-- INSTRUCTIONS TO FOLLOW --
Leaving out each picture, transcribe the lines of the listing below exactly from the first through the line that contains "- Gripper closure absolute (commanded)".
·····
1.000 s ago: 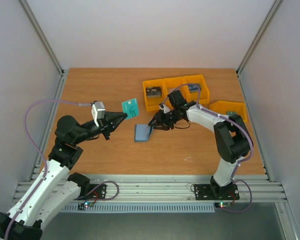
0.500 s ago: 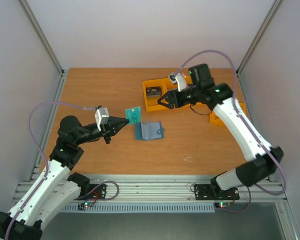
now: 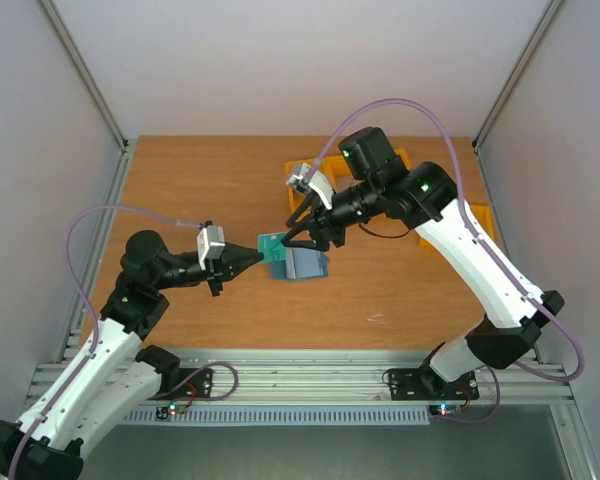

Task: Take the credit cards out of the card holder

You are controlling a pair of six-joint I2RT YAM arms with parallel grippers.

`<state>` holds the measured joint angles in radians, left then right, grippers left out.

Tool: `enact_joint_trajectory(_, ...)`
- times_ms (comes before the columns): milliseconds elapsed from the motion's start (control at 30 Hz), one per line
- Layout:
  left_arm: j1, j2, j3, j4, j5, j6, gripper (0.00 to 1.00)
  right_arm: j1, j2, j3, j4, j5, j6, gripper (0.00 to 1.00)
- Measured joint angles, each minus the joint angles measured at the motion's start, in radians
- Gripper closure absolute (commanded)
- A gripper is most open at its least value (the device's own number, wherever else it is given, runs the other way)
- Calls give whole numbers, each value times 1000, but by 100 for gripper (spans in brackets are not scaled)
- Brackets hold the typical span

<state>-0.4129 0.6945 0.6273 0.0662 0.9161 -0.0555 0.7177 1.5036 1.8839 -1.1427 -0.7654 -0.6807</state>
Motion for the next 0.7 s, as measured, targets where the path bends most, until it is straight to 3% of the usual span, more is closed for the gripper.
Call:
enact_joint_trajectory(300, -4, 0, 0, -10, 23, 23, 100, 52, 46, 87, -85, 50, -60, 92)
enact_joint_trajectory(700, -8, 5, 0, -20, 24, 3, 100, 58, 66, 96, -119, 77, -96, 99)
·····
-- TASK ANSWER --
1.000 s ago: 
0.500 s ago: 
now: 

Task: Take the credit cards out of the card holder

You are controlling a pair of six-joint I2RT YAM arms with parallel grippers.

`<state>` holds the measured joint angles in radians, left then right, grippers left out.

Tool: `enact_joint_trajectory(_, ...)`
- times_ms (comes before the columns): milliseconds elapsed from the motion's start (control at 30 Hz), one per line
- Layout:
  left_arm: j1, j2, j3, j4, j5, j6, gripper (0.00 to 1.00)
  right_arm: j1, j2, j3, j4, j5, j6, gripper (0.00 to 1.00)
- Measured joint angles, each minus the joint angles measured at the motion's start, in radians
- Gripper closure absolute (commanded)

This completes the exercise.